# Brick Oven Pizza.....Sort Of



## BigDaddyJ (Feb 23, 2009)

I wanted to share a few pics of the eggcellent pizza that I cooked up last night. I made homemade pizza on the smoker. It turned out delicious and was easy to make as well. It had a wonderful smokiness to it that just can't be had from baking in the oven.


----------



## Deemancpa (Nov 28, 2009)

BigDaddyJ said:


> I wanted to share a few pics of the eggcellent pizza that I cooked up last night. I made homemade pizza on the smoker. It turned out delicious and was easy to make as well. It had a wonderful smokiness to it that just can't be had from baking in the oven.


Nice ! I love pizza........recipe for me perhaps? use Charcoal?


----------



## BigDaddyJ (Feb 23, 2009)

I cooked this pizza on a Big Green Egg but I guess any type of smoker could perhaps be used. The ingredients are not expensive so you can afford to practice a little. My recipe is quite simple. I make a crust using approx. 2 cups flour to 1 cup water. I add a yeast packet to the warm water before mixing into the flour. I also add some Italian seasoning, salt, sugar and garlic powder to the flour before mixing. For those of you who have never done this, making a pizza crust, or homemade bread at home is so easy. It only takes about 10-12 minutes to add everything together and have the dough ready. (For awesome homemade bread, add some cheese and garlic powder while mixing the dough. It is yummy!) Anyway, dough recipes may vary but that is what I do and it's simple. It's also cheap in that a bag of flour is around $2 and you can make several loaves of bread or crusts from a single bag.

Next I let the freshly mixed dough sit for about 30 minutes to get an initial rise. I then rolled my dough out and placed it on my cooking stone. I rolled up the dough edges and placed it on the smoker for about 7-10 minutes to let it cook and harden just a little. Then I brought it back inside and loaded up all of my sauce and toppings. As far as sauce, you can use plain tomato sauce but I like to mix a can of tomato sauce with a can of tomato paste together to make the sauce just a wee bit thicker. You could probably also use spaghetti sauce as well. For the toppings, I used some sweet red peppers, onions, Italian sausage, pepperoni, mushrooms and a bunch of mozzarello cheese. Once the pizza was loaded, it went back on the smoker for about 20-25 minutes. 

I was running my smoker at about 350-400 degrees and the pizza turned out real nice. It is important to note that on my BGE, I have a plate setter which is a ceramic barrier that sits above the firebox which keeps the flames from being able to directly contact the grate on which my pizza stone was setting. At any rate, just keep an eye on the pizza to make sure that it cooking okay and doesn't burn.

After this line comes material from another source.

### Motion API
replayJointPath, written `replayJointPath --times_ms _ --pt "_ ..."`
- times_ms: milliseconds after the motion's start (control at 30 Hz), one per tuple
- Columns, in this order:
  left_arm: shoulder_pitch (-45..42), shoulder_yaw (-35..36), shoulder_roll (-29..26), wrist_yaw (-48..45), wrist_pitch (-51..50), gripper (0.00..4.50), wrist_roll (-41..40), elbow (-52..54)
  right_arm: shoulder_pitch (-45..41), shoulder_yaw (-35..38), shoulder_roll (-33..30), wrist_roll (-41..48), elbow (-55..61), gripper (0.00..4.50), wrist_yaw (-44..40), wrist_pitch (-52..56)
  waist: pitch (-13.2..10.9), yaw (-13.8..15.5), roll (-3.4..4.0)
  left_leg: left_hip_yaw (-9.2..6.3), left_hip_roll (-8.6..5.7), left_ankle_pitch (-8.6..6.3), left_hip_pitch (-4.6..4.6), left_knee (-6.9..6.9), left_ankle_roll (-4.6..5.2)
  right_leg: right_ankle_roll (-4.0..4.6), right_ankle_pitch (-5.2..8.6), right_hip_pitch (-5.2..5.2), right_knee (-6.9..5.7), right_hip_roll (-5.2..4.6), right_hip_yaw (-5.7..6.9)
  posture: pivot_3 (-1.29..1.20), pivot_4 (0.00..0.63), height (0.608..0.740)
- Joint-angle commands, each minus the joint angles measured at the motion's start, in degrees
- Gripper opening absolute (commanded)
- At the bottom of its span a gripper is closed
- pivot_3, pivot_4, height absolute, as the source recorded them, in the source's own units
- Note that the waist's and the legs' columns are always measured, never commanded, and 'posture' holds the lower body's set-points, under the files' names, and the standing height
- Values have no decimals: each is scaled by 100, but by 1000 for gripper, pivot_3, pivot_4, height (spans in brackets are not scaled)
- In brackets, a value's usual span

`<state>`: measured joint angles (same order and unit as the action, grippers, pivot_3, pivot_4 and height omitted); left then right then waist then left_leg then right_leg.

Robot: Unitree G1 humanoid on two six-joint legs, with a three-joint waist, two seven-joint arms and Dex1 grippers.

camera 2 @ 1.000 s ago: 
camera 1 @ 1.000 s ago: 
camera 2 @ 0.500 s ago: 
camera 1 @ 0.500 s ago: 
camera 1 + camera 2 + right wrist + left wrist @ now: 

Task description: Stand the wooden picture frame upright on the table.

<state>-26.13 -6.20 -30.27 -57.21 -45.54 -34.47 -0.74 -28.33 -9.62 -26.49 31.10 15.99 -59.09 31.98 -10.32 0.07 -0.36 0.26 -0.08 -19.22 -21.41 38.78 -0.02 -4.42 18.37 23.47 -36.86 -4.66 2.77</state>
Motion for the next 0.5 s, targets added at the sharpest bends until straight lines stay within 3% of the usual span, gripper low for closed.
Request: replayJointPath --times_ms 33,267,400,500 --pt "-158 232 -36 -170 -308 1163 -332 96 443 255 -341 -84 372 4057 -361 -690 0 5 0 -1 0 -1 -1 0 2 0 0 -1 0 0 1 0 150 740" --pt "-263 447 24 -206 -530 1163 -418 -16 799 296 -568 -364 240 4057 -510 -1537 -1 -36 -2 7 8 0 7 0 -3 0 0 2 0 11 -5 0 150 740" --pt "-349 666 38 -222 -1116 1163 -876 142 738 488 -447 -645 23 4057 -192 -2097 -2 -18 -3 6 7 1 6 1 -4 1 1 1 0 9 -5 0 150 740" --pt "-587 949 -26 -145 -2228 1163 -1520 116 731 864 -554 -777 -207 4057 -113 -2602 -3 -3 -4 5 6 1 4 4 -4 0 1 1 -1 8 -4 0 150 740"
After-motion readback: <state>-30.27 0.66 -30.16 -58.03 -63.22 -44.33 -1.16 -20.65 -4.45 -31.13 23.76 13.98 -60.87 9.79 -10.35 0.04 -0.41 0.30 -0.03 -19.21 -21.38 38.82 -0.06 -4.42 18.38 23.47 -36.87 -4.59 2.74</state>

Anyway, that's about it. Give it a try and let me know how it works out.


----------



## BigDaddyJ (Feb 23, 2009)

Sorry Dee, yes, I was using lump charcoal in my smoker.


----------



## LincolnSmokes (Nov 5, 2009)

Wow, nice work. Looks quite tasty. A good use of the BBQ, maybe BBQ chicken pizza on the BBQ next time?!?


----------



## Deemancpa (Nov 28, 2009)

Thanks for the info!!!! Are you using a pizza stone?


----------



## TonyBrooklyn (Jan 28, 2010)

BigDaddyJ said:


> I wanted to share a few pics of the eggcellent pizza that I cooked up last night. I made homemade pizza on the smoker. It turned out delicious and was easy to make as well. It had a wonderful smokiness to it that just can't be had from baking in the oven.


Nice job looks like this pizza i used to get from an old time coal fired stove. I used to go every Sunday with my uncle Pat. He lived up in the Italian section of Harlem.mg:


----------



## Kevin Keith (Jan 24, 2010)

Whoo-wee, that looks good enough to eat! Any leftovers for a cold pizza breakfast this morning? I reckon not.


----------